Data Scientist Professional
Example Practical Exam Solution
You can find the project information that accompanies this example solution in the resource center, Practical Exam Resources.
Data Validation
This data set has 6738 rows, 9 columns. I have validated all variables and I have not made any changes after validation. All the columns are just as described in the data dictionary:
- model: 18 models without missing values, same as the description. No cleaning is needed.
- year: 23 unique values without missing values, from 1998 to 2020, same as the description. No cleaning is needed.
- price: numeric values without missing values, same as the description. No cleaning is needed.
- transmission: 4 categories without missing values, same as the description. No cleaning is needed.
- mileage: numeric values, same as the description. No cleaning is needed.
- fuelType: 4 categories without missing values, same as the description. No cleaning is needed.
- mpg: numeric values without missing values, same as the description. No cleaning is needed.
- engineSize: 16 possible values without missing values, same as the description. No cleaning is needed.

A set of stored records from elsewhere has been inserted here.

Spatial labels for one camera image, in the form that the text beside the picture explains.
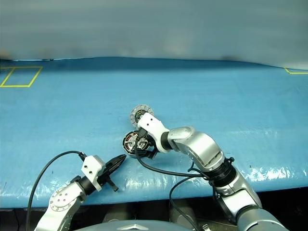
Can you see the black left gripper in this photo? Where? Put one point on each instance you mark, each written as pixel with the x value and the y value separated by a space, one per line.
pixel 103 179

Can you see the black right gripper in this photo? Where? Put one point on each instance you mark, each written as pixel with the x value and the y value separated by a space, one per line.
pixel 152 147

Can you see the motor stator with copper windings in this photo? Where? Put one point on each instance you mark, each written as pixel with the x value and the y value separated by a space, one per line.
pixel 127 144

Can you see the silver motor rotor cover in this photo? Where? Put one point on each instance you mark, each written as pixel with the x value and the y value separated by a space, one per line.
pixel 133 118

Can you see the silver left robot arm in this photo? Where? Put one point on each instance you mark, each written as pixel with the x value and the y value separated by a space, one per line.
pixel 60 199

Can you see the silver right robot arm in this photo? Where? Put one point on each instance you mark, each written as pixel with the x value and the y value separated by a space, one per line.
pixel 204 144

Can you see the grey rounded housing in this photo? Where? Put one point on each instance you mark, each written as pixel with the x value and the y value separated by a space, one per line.
pixel 180 211
pixel 115 215

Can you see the grey robot torso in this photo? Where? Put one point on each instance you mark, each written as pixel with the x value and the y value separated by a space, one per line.
pixel 134 227

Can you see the blue plastic table cover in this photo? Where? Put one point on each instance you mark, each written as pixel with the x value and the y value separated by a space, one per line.
pixel 72 115

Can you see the yellow tape rectangle marking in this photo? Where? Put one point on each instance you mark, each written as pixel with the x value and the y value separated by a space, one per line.
pixel 36 77

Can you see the yellow tape corner marking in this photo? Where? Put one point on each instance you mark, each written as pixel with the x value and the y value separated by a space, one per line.
pixel 298 73

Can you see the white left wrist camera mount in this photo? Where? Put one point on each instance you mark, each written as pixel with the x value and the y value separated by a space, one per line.
pixel 90 168

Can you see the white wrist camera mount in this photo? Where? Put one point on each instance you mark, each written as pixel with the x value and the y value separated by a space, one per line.
pixel 151 124
pixel 90 168

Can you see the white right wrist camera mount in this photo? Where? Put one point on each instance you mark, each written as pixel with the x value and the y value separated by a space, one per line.
pixel 151 124

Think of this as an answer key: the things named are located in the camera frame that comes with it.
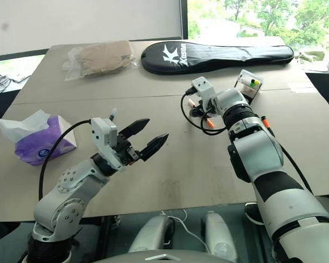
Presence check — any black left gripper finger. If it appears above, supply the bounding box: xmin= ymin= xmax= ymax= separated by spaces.
xmin=138 ymin=133 xmax=170 ymax=162
xmin=118 ymin=118 xmax=151 ymax=141

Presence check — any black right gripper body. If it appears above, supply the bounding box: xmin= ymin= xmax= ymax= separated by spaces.
xmin=199 ymin=99 xmax=218 ymax=115

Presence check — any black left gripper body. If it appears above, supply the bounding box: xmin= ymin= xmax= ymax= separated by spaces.
xmin=115 ymin=133 xmax=141 ymax=166

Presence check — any clear black pen holder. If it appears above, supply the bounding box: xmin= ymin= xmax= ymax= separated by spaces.
xmin=234 ymin=69 xmax=264 ymax=105

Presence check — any brown cardboard sheet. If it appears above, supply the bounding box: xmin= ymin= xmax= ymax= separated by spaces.
xmin=13 ymin=36 xmax=314 ymax=105
xmin=0 ymin=89 xmax=329 ymax=223

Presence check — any black racket cover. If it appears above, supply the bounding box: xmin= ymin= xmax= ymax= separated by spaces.
xmin=140 ymin=41 xmax=295 ymax=75

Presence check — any plastic bag with brown cardboard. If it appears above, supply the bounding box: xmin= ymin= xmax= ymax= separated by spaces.
xmin=62 ymin=40 xmax=140 ymax=82

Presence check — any purple tissue pack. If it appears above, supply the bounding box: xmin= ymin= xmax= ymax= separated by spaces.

# Use this cell to begin, and add as many cells as you need to complete your analysis!
import pandas as pd
import numpy as np
import matplotlib.pyplot as plt
import matplotlib.style as style
import seaborn as sns
from sklearn.model_selection import train_test_split
from sklearn.linear_model import LinearRegression
from sklearn.tree import DecisionTreeRegressor
from sklearn.preprocessing import LabelEncoder
from sklearn.preprocessing import PowerTransformer
from sklearn.metrics import r2_score,mean_squared_error
plt.style.use('ggplot')
df = pd.read_csv('data/toyota.csv')
df.info()
#validate possible 18 values
df['model'].nunique()
#validate year of manufacture from 1998 to 2020
df['year'].unique()
#validate four types of transmission
df['transmission'].unique()
#validate four fuel Types
df['fuelType'].unique()
#validate 16 possible values in engineSize
df['engineSize'].nunique()
#validate any negative values in numeric variables
df.describe()
Exploratory Analysis
I have investigated the target variable and features of the car, and the relationship between target variable and features. After the analysis,I decided to apply the following changes to enable modeling:
- Price: use log transformation
- Create a new ordinal variable from tax variable
Target Variable - Price
Since we need to predict the price, the price variable would be our target variable. From the histogram on the left below, we can see there is a longer right tail. Therefore, we apply log transforamtion of the price variable, the distribution on the right below is close to normal distribution.
fig, axes = plt.subplots(1,2,figsize=(15,5))
sns.histplot(df['price'],ax=axes[0]).set(title='The Distribution of Target Variable - Price')
sns.histplot(df['price'],log_scale=True,ax=axes[1]).set(title='The Distribution of Target Variable - Price (Log Scale)');
df['price'] = np.log(df['price'])
Numeric Variables - Mileage, Tax, mpg
From the heatmap below, we can conclude that there is a moderate linear negative relationship in two pairs of variables - price log transformation and mileage, tax and mpg.